Instructions to follow:
Consider the listing below. Extract exactly the lines from the line containing "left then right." to the line containing "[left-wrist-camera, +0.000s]", both included.

Collected material:
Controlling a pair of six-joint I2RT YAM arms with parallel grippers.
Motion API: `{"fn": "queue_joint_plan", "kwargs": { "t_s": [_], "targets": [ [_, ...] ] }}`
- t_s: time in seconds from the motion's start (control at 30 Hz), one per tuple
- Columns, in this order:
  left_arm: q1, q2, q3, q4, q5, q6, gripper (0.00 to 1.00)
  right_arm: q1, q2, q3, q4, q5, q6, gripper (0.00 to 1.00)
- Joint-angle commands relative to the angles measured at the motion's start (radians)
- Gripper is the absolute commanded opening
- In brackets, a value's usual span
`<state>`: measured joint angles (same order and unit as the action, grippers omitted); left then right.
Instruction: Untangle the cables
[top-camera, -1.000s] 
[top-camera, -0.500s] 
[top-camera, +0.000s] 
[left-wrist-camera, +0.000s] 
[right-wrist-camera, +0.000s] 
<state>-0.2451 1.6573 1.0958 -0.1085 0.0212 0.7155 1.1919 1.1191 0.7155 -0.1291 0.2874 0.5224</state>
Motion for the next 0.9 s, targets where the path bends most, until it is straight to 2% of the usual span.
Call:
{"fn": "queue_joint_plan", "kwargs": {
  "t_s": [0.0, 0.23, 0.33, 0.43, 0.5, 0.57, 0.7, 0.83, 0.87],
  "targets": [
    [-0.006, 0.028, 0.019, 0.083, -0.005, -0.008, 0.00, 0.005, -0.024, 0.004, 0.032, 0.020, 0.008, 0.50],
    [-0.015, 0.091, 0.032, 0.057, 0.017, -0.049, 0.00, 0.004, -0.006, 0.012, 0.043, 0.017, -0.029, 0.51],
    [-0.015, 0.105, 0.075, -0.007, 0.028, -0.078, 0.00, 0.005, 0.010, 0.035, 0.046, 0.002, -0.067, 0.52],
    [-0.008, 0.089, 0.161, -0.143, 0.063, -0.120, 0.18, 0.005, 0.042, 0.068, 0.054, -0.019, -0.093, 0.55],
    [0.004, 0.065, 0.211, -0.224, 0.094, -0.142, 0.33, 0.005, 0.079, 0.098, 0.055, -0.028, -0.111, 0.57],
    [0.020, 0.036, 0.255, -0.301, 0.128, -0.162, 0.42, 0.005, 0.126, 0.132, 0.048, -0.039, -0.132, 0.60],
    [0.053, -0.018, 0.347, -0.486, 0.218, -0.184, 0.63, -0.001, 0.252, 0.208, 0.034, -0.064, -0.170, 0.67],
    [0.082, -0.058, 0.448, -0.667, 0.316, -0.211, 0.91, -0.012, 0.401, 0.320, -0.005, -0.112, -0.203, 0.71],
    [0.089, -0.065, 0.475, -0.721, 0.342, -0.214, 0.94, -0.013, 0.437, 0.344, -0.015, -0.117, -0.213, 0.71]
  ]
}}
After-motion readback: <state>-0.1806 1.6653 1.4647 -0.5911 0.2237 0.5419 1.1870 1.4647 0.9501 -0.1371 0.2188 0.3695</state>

Your solution:
`<state>`: measured joint angles (same order and unit as the action, grippers omitted); left then right.
Instruction: Untangle the cables
[top-camera, -1.000s] 
[top-camera, -0.500s] 
[top-camera, +0.000s] 
[left-wrist-camera, +0.000s] 

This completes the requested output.